Ироническая проза. Ч. 1 (Днепровский) - страница 91

- Слушай, старина! Ты в детстве рогатки делал?

Вопрос был совершенно неожиданный — но я, тем не менее, отвечаю:

- Да, вроде бы, делали чего-то такое. Правда, не помню, чтобы я в детстве с рогаткой бегал… А, собственно, зачем это тебе?

- Да вот, — отвечает Гарри, — хочу себе рогатку сделать, — и на этих словах извлекает из кармана самую настоящую деревянную рогатину, только без резинки, — и вот думаю, какую бы резину на неё натянуть… Помнишь, раньше в аптеках продавался такой серый жгут для перетягивания ран? Вот из него резина на рогатки была — в самый раз! Тугая, прочная, бьёт далеко!…

- Игорь! — смеётся Наташка, — да ты, никак, в детство впал! Зачем тебе рогатка? Хочешь Генеральному в лоб пульнуть?… — и опять смеётся.

Здесь нужно сразу же оговорку сделать: из всей, сидящей за столом компании Гарри — самый старший: ему тогда уже за тридцатку перевалило. Да и не производит он впечатления инфантильного подростка: наоборот — Настоящий Индеец, мачо этакий, девчонки на него смотрят, вздыхая…

И тут он нас, буквально, убивает своим ответом — спокойно, и как ни в чём ни бывало, изрекает:

- Да голубей хочу пострелять…

Повторяю: фразу о своём намерении заняться отстрелом голубей Гарри изрекает настолько спокойно, как будто речь идёт о чём-то совершенно обыденном; как будто ходить с рогаткой и стрелять из неё голубей для тридцати-с-чем-то-летнего мужика так же естественно, как собирать марки, пить пиво, ковыряться по выходным в гараже или на даче — ну, или там, вступать в беспорядочные половые связи, к примеру…
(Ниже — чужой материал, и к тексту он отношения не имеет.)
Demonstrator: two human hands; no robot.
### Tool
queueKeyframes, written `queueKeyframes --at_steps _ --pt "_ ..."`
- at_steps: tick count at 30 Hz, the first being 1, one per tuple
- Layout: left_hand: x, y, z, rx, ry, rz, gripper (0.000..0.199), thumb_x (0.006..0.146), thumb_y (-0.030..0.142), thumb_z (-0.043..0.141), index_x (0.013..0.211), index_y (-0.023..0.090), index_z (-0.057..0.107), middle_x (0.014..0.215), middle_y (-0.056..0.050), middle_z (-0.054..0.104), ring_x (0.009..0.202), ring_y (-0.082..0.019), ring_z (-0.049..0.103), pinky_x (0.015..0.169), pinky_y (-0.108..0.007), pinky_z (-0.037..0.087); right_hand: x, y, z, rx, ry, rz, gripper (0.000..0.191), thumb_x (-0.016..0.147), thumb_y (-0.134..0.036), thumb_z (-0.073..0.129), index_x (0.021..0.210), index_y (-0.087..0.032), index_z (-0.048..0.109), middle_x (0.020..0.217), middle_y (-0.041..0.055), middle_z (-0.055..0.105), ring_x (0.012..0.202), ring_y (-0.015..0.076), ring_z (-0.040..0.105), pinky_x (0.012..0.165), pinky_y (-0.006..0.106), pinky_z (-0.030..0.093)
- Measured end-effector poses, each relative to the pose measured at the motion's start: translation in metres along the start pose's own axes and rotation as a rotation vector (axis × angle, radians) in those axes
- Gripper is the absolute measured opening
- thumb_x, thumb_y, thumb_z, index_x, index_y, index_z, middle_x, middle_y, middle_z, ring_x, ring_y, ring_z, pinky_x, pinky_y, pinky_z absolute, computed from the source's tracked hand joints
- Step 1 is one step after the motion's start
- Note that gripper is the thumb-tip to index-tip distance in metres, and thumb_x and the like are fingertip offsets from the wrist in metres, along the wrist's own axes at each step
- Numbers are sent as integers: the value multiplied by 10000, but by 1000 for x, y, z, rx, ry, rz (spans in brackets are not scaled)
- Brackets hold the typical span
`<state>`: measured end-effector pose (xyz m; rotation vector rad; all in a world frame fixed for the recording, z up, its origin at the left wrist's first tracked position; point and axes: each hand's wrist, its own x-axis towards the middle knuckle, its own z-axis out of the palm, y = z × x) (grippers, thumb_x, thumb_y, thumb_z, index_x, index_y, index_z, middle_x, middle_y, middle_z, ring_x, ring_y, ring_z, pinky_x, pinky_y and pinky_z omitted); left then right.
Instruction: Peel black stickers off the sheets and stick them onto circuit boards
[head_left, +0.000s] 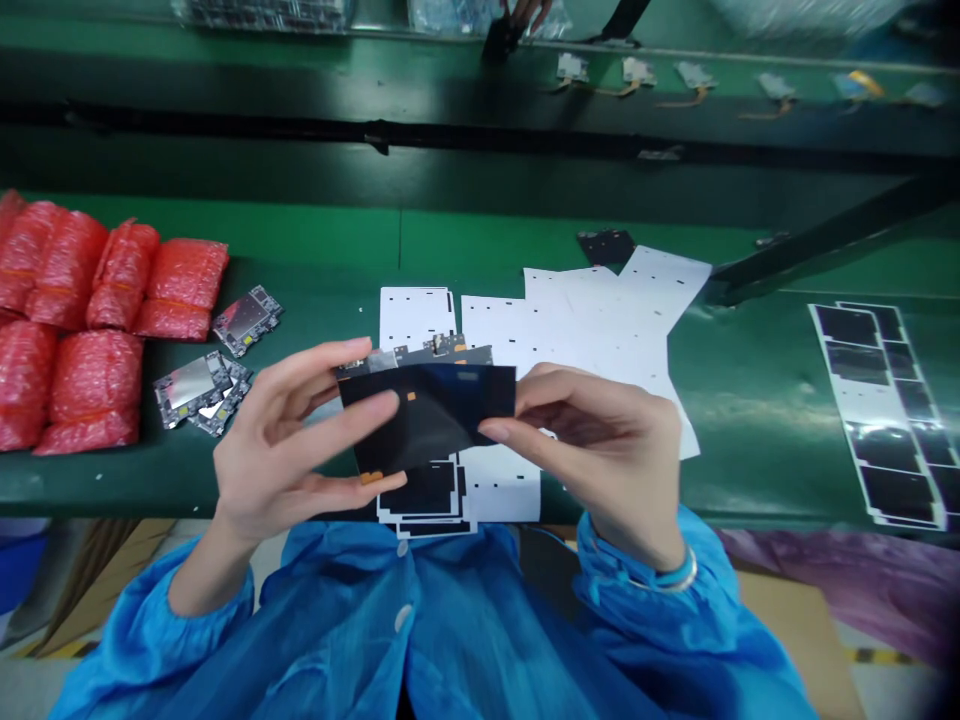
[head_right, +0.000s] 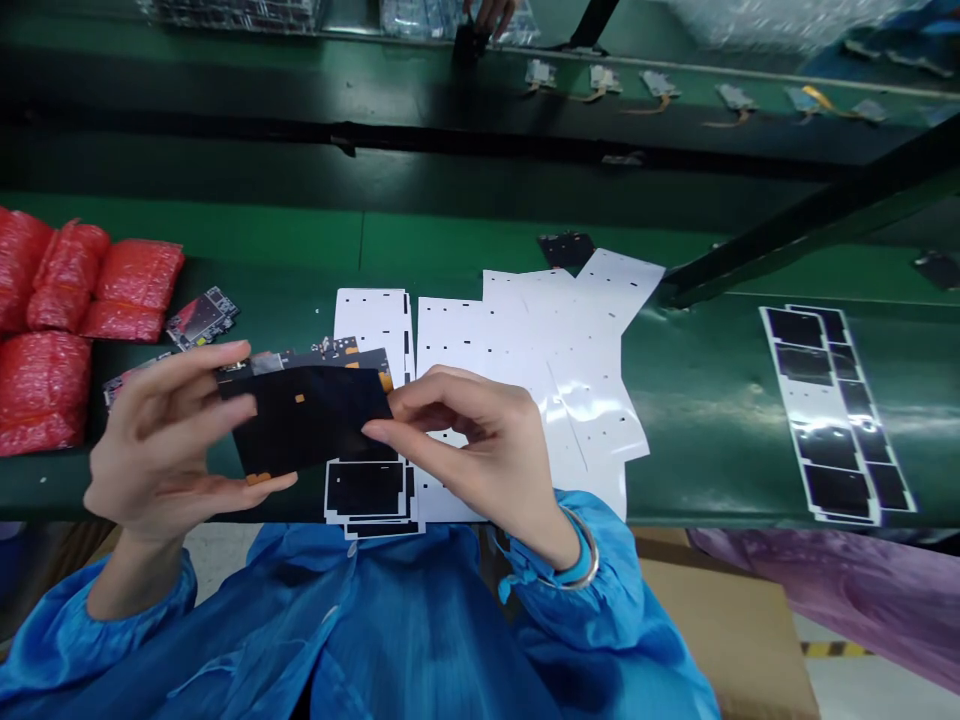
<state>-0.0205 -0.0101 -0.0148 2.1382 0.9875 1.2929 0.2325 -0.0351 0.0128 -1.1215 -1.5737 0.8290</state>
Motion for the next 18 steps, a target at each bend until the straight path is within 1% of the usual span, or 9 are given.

У меня от его ответа — небольшой шок; а Наташка — она, вообще, натура легкоранимая: она живо представляет себе эту дикую охоту, эти окровавленные голубинные тушки, её воображение тут же рисует на лице Гарика гримасу садистического сладострастия — и, кинув на него уничтожающий взгляд, Наташка встаёт и гордо уходит. А тут ещё вбегает наша режиссёр, видит меня — и с криком: «Я его по всему телецентру ищу — а он, оказывается, вот где спрятался!!!», спешно мобилизует меня на монтаж. Гарри остаётся один-одинёшенек — и остаётся неразрешимая загадка: чего такого этому рассудительному и незлобливому парню сделали безобидные городские птицы, что он готов отстреливать их из рогатки?

Разговор этот вскоре забылся: мне, если честно, вовсе нет дела до причин, по которым некоторые отдельные операторы сходят с ума — и я вспоминал о нём только тогда, когда замечал, какие уничтожающе-презрительные взгляды стала Наташка бросать на Гарика. А где-то через полгода тайна, о которой я к тому времени уже успел забыть, раскрылась сама собой. Произошло это так: Гарри предложил мне вдвоём с ним сделать одну халтурку в обход родной телекомпании, и мы договорились, что вечером после работы вместе отправимся к нему домой, и всё обсудим.